The European Court gave Rome for two years to propose a “comprehensive strategy” to deal with the situation, including decontamination of areas where toxic waste was buried and burned.
It calls on Italy to create an “independent monitoring mechanism and a public information platform” for residents. The court found that “it was not possible to get the overall feeling where it was not yet to be decontaminated” and called for better coordination between institutions to solve this problem.
“The overall situation remains worrying,” said Lorenzo Bianchi, research worker at the National Institute for Clinical Physiology in PISA. For over decades, he said that time was still essential.
“The further we continue if the decontamination is not carried out and the pressure in the territory is not alleviated, the more negative effects are felt,” he said.
Antonella Mascia, a lawyer who represented some of the people who filed a complaint, stated that it was rare for the court that it was so described in detail by its recommendations in Italy, specifying a two -year period.
After this time, the court stated that it would deal with the issue of financial compensation to those who would claim claims. “But it is not about money, but the verification that there was a violation to change – that is the ghost,” said Mrs. Mascia.
Her colleague in Acera, Valentina Centonze, said Italy must make a priority to find funds to meet the court’s recommendation, from the decontamination of the territory to its monitoring so that the new landfills are not developed. As it is, the garbage is covered on the back roads across the area.
“If you want to solve the problem, you have to invest in it,” she said.
The court was also obvious that the local population should no longer be held in the dark about what is happening in its territory, for the better or worse.

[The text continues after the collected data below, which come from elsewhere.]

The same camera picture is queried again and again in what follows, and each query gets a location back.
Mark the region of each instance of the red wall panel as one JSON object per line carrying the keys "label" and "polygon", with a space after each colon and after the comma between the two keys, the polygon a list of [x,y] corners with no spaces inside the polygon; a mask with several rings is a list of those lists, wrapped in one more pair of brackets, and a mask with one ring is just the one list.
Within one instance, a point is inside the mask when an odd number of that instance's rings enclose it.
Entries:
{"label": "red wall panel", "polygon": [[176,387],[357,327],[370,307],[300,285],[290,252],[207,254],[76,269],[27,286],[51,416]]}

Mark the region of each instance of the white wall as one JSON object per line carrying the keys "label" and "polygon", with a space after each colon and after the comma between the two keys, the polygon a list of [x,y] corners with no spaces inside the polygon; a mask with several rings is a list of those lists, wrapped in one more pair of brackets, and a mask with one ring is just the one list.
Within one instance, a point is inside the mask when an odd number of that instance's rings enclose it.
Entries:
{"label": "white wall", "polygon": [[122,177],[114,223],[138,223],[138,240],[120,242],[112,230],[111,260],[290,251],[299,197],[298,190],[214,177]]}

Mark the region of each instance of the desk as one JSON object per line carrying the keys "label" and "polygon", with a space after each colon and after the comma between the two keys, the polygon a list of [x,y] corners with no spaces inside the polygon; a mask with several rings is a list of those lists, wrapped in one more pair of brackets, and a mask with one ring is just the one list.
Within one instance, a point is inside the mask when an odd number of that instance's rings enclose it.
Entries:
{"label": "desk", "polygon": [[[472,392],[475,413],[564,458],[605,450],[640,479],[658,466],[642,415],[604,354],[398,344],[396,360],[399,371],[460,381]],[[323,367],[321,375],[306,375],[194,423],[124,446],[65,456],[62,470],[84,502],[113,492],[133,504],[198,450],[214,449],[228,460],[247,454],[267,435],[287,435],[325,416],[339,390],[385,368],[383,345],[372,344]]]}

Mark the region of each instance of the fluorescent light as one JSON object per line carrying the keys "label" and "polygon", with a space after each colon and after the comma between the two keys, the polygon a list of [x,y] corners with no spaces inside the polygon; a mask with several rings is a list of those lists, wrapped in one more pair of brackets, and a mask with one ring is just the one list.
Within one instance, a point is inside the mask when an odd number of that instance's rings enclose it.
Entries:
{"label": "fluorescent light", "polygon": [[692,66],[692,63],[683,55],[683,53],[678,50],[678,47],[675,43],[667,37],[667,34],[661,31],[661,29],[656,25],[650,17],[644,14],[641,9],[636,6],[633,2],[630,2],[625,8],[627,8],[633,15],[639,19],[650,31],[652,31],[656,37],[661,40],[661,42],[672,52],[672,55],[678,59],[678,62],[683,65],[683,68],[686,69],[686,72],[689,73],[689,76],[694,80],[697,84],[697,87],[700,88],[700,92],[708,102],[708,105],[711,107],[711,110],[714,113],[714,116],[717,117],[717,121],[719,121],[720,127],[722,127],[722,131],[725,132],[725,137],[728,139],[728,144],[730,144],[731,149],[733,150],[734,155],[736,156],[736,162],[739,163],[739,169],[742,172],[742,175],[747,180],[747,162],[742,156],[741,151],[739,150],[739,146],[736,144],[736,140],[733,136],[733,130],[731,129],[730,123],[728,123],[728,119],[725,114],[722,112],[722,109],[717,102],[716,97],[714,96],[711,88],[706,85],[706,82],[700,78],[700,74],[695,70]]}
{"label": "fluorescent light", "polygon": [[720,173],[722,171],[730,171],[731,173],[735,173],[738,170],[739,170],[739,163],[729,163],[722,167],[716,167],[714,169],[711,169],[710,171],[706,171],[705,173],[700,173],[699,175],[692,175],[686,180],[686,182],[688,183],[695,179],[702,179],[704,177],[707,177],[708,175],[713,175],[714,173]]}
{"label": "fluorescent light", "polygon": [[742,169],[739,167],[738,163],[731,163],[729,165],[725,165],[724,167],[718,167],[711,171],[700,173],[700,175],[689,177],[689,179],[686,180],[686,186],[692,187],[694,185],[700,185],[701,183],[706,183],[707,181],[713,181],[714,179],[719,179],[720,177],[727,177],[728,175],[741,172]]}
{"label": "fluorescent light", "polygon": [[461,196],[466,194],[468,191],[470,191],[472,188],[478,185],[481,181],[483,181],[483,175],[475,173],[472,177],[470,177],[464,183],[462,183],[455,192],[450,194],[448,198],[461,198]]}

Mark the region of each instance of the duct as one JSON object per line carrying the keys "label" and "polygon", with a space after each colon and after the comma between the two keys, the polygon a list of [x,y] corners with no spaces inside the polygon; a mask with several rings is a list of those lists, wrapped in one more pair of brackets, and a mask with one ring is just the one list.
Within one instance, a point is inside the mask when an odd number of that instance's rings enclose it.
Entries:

“There must be transparency about what has not happened and what has to be done,” said local activist of environmental activist Alessandro Cannavaccuolo.
He said he was shocked into the consciousness of pollution when lambs with two heads or two tails or one eye began to be born on a family farm.
In the end, the health authorities ordered the whole flock to be postponed. His uncle, Vincenzo, died within a few weeks of lung cancer that metastasized.
At the beginning of this month, he was invited to meet in Naples Prefecture with various medical authorities, legislators, coercive bodies and environmental activists to deal with court decisions. He said that tangible proposals were insufficient.
“Speak, talk, talk.” Eh, this area has already heard a lot of talk, ”he said.
Attempts to address regional authorities in Kampania were unsuccessful.
Mr. Cannavaccuolo, who is 36 years old, could leave his home region, but decided to stay and fight. “Our roots are here,” he said. “Why leave the country that belongs to us?” People who polished it should leave. ”
Others can’t wait to leave. Maria d’Alise, 18 years old, known to all like Miriam, was only 5 when she was diagnosed with a certain type of brain tumor that It affects about 650 children annually in the European Union. “There were three cases in Acera, a city with 60,000,” said Mrs. Moccia, her mother.
Now there is cancer, but it is still dealing with the consequences of her treatment, Mrs. D’Alise is in high school last year and hopes to become a tattoo artist after graduation. Not in Acera.
“Here I had what I had,” she said, “and I should have children when I grow up, I don’t want them to have the same experience, so I’m leaving.”